Gad Asher is an expert in the Department of Biomolecular Sciences at the Weizmann Institute of Science, and the senior author of one of the studies.

“It’s quite well known that almost every aspect of our physiology and metabolism is dictated by the circadian clock,” said Asher. “This is true not only in humans but in every organism that is sensitive to light. We decided to ask whether there is a connection between the time of day and exercise performance.”

“Circadian rhythms dominate everything we do,” added Paolo Sassone-Corsi of the Center for Epigenetics and Metabolism at the University of California, Irvine, who is the senior author of the second paper. “Previous studies from our lab have suggested that at least 50% of our metabolism is circadian, and 50% of the metabolites in our body oscillate based on the circadian cycle. It makes sense that exercise would be one of the things that’s impacted.”
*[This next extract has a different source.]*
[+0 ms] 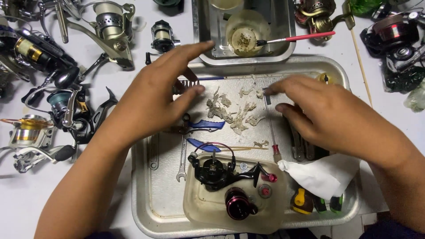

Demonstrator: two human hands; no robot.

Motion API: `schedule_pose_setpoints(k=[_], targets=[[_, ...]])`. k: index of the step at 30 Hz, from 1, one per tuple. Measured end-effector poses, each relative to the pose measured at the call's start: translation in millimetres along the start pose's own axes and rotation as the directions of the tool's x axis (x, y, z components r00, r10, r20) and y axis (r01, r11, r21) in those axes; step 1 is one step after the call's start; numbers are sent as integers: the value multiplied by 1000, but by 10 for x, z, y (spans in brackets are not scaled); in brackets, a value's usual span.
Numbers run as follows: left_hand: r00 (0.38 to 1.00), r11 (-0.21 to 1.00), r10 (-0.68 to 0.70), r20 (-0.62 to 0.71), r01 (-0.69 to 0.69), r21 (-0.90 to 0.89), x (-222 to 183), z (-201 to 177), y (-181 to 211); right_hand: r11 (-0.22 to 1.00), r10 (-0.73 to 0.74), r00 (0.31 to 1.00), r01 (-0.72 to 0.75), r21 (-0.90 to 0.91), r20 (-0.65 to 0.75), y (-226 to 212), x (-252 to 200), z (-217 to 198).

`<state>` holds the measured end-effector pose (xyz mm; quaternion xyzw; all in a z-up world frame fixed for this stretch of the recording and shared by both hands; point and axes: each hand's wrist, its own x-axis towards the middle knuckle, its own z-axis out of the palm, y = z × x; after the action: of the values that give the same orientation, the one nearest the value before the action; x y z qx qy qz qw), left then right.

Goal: Cleaning and servicing internal components of fishing reels, specifically bearings and gears, using a cloth and small tools.

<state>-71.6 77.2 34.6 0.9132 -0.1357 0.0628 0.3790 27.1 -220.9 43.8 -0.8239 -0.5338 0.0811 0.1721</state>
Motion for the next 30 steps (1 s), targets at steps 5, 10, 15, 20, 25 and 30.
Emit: schedule_pose_setpoints(k=[5, 10, 15, 20, 25, 30], targets=[[998, 1000, 7, -67, -7, -3, 44, 15, -74, 991, 8, 998, -16, -135, -60, 233, 177, -76], [960, 991, 134, -246, -131, 31, 273, -91, -102, 992, 55, 959, -83, -92, -279, 367, 285, -292], [898, 962, 264, -353, -221, 158, 812, -164, -491, 974, -21, 947, -52, -219, -320, 633, 404, -403], [960, 967, 39, -277, 33, 251, 1392, -152, -825, 968, 125, 975, -161, -195, -183, 735, 607, -372], [983, 859, -128, -130, 176, 481, 1769, 30, -1091, 869, 470, 878, -444, -217, 85, 676, 652, -308], [980, 769, -49, -195, 162, 618, 1975, 177, -1491, 905, 378, 926, -371, -207, -8, 1007, 561, -50]])
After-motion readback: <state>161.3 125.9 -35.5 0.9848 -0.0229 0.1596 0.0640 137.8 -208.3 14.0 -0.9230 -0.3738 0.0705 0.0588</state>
The research teams both investigated the association between time of day and exercise performance in mice. Asher’s group put mice on treadmills at different times within their active phase. The experts found that overall exercise performance was about 50 percent better during the “mouse evening,” or toward the end of their active time.

The researchers also found that there were higher levels of a metabolite called ZMP in response to exercise in the mouse evening. ZMP is known to activate metabolic pathways that are related to glycolysis and fatty acid oxidation through activation of AMPK, which is a master cellular metabolic regulator.

“Interestingly, ZMP is an endogenous analog of AICAR (aminoimidazole carboxamide riboside), a compound that some athletes use for doping,” said Asher.

A trial in 12 humans was found to produce similar effects. Overall, people in the study had better exercise efficiency in the evening compared with the morning.

Using a different approach that involved high-throughput transcriptomics and metabolomics, Sassone-Corsi’s team also put mice on treadmills. This enabled them to characterize changes in the mice’s muscle tissue in response to exercise.

The experts found that a relevant protein called hypoxia-inducible factor 1-alpha (HIF-1α) is activated by exercise in different ways depending on the time of day. “It makes sense that HIF-1α would be important here, but until now we didn’t know that its levels fluctuate based on the time of day,” said Sassone-Corsi. “This is a new finding.”

Based on this research, exercise seemed to have the most beneficial impact on metabolism at the beginning of the active phase – during the late morning in humans – instead of in the evening.

The study authors noted that even though circadian clocks have been conserved throughout evolution, translating the findings to humans is not so straightforward. For example, humans have more variation in their chronotypes than mice living in a lab.

“You may be a morning person, or you may be a night person, and those things have to be taken into account,” said Sassone-Corsi.

The research is published in the journal Cell Metabolism.